Former U.S. Attorney David Iglesias of New Mexico, one of the seven (or eight or even nine) federal prosecutors fired by the Department of Justice in 2006, will be publishing a book, "In Justice," that discusses his career and the process by which he and the others were terminated. In the fashion of other tell-all books that leak certain details to pique our interest, a story in the McClatchey Newspapers (here) reveals that Iglesias spoke with U.S. Attorney Johnny Sutton of the Western District of Texas, the head of the U.S. Attorneys committee and a close ally of the President, to see if he could intercede to save Iglesias' job. According to Iglesias, Sutton said that his name was on a list, and that the firings were "political." While not exactly earth-shattering, the fact that Sutton was shown the list and acknowledged the political nature of the decision shows how the decision-making process was tainted. Prior to being fired, Iglesias received a call from New Mexico Senator Pete Domenici questioning the slow progress of a corruption case involving a Democrat official, and complained about the case not moving forward quickly enough before the 2006 election. Iglesias was fired less than two months later. There are sure to be further disclosures from the book until its release in a few months. I can't wait for the movie, and I wonder who will play Alberto Gonzales, Monica Goodling, Carol Lam, Kevin Ryan, and the rest of the crew. Iglesias was the model for Tom Cruise's role as a Navy lawyer in "A Few Good Men," but he may not be right for the part this time. Suggestions are welcome. (ph)
Friday, March 7, 2008
How is this for a cryptic press release: "Reddy Ice Holdings, Inc. (NYSE: FRZ) announced that federal officials executed a search warrant at the Company's corporate office in Dallas on March 5, 2008. The Company is cooperating with the authorities." That's it on the search (the release is below), and there's nothing more in the press about what was seized or the potential crimes being investigated. Reddy Ice touts itself as "the largest manufacturer and distributor of packaged ice in the United States," and it's business doesn't appear to be all that complicated -- even I can make ice.
There have been a few things going on at the company over the past four months that could be connected to the search. Reddy Ice had agreed to be bought out by a private equity firm in a deal that finally collapsed on January 31, with the buyer paying the company a $21 million termination fee (see Steve Davidoff's Deal Professor story [here] for an analysis of the transaction's demise). There doesn't seem to be anything untoward there because any number of private equity deals have cratered since the credit crunch hit last August, but due diligence at a company sometimes has a way of turning up skeletons. On the management front, Reddy Ice's chief operating officer stepped down on January 3 "to pursue other business interests," so something may be going on there. The CEO resigned in November 2007 "due to medical reasons," which means its two senior officers left in a bit over a month. While corporate officers usually leave when there is a buyout, so whether these resignations are related to the search or just something in the normal course of business remains to be seen, but the timing is enough to raise at least some suspicions.
A search of a corporate headquarters often indicates that prosecutors believe there are documents and other items at the company that may not be produced in response to a grand jury subpoena. Executive computers are particularly valuable because they often contain e-mails and other electronic files that might not be on the main company server. While there's no word yet on what was seized, it would not surprise me to hear that desktop and laptop computers, or at least the hard drives, were seized by agents. What the underlying investigation involves will come out eventually once subpoenas are served or perhaps a cooperation agreement is reached with a former employee. (ph)

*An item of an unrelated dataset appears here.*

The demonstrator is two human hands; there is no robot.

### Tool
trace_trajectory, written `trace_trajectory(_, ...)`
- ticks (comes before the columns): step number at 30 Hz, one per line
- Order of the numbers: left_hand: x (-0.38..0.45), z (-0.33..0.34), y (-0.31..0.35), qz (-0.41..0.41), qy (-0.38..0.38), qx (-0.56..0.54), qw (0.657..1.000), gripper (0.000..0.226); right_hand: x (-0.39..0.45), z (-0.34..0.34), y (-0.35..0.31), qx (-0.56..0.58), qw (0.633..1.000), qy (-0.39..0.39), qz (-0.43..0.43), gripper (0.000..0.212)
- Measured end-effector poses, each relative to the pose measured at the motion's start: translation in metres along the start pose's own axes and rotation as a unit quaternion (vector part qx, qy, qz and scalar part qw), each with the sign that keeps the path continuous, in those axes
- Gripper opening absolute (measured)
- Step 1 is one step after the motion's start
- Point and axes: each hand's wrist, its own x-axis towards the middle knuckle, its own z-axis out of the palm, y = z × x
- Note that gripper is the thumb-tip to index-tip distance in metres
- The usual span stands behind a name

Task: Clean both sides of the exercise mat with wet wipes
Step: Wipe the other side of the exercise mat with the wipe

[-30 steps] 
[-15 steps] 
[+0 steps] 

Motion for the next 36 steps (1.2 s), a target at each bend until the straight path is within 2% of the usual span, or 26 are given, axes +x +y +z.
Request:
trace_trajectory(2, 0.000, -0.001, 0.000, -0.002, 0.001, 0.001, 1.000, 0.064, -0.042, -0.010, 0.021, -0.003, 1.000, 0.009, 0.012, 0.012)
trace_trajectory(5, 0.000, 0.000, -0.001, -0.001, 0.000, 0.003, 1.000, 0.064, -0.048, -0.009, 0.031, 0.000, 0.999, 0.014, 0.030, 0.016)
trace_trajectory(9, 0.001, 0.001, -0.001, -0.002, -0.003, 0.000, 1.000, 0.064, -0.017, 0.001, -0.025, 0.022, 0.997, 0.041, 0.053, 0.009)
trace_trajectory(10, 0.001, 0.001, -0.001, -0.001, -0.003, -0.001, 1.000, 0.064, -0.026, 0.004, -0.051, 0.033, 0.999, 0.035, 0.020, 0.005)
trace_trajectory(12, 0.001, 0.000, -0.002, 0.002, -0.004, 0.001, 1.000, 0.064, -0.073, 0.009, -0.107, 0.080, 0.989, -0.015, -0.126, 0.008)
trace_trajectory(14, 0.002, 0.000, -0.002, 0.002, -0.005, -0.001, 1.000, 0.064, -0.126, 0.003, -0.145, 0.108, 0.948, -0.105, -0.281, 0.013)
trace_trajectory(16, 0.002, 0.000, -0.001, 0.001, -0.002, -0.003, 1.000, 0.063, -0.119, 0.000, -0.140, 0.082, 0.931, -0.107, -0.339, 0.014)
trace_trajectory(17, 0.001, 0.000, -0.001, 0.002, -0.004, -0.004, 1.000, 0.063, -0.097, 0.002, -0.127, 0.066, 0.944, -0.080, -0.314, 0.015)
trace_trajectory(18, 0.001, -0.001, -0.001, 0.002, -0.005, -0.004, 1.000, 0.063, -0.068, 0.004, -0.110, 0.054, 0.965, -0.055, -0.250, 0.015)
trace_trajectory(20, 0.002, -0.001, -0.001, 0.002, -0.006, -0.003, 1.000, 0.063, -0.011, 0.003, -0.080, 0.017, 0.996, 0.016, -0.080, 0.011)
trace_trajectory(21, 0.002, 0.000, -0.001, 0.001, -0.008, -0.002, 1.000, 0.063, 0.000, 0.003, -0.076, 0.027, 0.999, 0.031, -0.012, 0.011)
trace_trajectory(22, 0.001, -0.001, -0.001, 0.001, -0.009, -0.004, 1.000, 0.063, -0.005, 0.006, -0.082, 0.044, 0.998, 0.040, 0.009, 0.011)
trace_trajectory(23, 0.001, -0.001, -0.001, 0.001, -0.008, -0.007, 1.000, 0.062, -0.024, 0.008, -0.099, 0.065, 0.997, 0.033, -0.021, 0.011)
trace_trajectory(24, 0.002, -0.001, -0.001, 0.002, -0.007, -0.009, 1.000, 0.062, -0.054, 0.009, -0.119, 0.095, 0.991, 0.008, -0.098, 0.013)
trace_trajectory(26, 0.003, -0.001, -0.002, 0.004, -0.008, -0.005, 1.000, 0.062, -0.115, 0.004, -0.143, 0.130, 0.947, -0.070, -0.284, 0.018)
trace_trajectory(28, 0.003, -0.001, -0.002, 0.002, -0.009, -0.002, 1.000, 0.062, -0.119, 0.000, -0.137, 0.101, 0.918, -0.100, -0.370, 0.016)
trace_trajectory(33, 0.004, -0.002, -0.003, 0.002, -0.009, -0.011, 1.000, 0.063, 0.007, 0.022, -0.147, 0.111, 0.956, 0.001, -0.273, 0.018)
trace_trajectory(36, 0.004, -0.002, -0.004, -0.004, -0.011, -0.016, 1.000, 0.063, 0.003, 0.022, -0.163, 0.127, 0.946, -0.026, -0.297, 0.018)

UPDATE: Reddy Ice issued another press release that states, "The execution of the search warrant was directed by the Antitrust Division of the United States Department of Justice in connection with an investigation of the packaged ice industry." This certainly clarifies the basis for the investigation. The potential violations being investigated probably would be some type of bid-rigging by the company and others in the packaged ice industry, or perhaps some type of agreement to divide markets along geographical or industry lines. The fact that the FBI conducted a search indicates that another company has taken advantage of the Antitrust Division's amnesty program that gives immunity to the first one in the door to report a violation. This policy has worked remarkably well because it gives companies, and their executives who can also receive immunity for their cooperation, a strong incentive to inform the government of illegal conduct. Unlike the Department of Justice's McNulty Memo that looks to various factors in deciding whether to charge a company with a crime, the Antitrust Division policy gives a measure of certainty about the treatment for the first company to report. For those who get caught up in the subsequent investigation, the government is not quite as forgiving, and fines are a likely outcome of an investigation. The use of a search warrant indicates that Reddy Ice is unlikely to get a free pass from the Department of Justice, and the interesting issue will be whether any individuals get caught up in the investigation. (ph)
Thursday, March 6, 2008
The founder of the Backstreet Boys, Lou Pearlman (see here), plead guilty to "two counts of conspiracy to commit an offense against the United States (Counts one and two), one count of money laundering (Count three), and one count of presenting or using a false claim in a bankruptcy proceeding (Count four)." (Plea Agreement here) The press release of the United States Attorney's Office for the Middle District of Florida notes that Pearlman will be cooperating with the government and will "help identify any assets that may be available for restitution to victims of his criminal conduct." In addition to providing restitution to victims, the plea also provides that he "is also required to forfeit to the United States immediately and voluntarily any and all assets and property."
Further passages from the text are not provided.